Supplied data:
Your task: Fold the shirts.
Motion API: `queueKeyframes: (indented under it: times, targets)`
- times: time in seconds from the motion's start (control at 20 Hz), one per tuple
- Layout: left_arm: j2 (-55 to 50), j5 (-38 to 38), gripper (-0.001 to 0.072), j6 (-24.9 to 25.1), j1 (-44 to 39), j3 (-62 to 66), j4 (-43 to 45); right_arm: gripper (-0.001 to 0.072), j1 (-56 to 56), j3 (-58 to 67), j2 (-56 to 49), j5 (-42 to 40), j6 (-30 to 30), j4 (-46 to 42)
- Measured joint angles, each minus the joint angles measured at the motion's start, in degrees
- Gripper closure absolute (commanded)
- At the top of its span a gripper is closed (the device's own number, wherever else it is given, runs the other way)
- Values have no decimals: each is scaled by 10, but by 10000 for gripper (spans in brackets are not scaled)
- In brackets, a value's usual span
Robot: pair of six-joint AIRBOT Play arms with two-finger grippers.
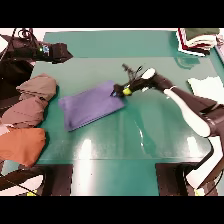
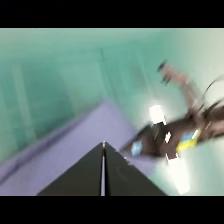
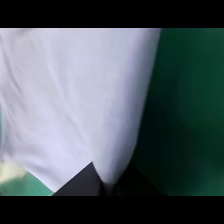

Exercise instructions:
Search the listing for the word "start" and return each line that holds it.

Response area:
- times: time in seconds from the motion's start (control at 20 Hz), one per tuple
- Measured joint angles, each minus the joint angles measured at the motion's start, in degrees

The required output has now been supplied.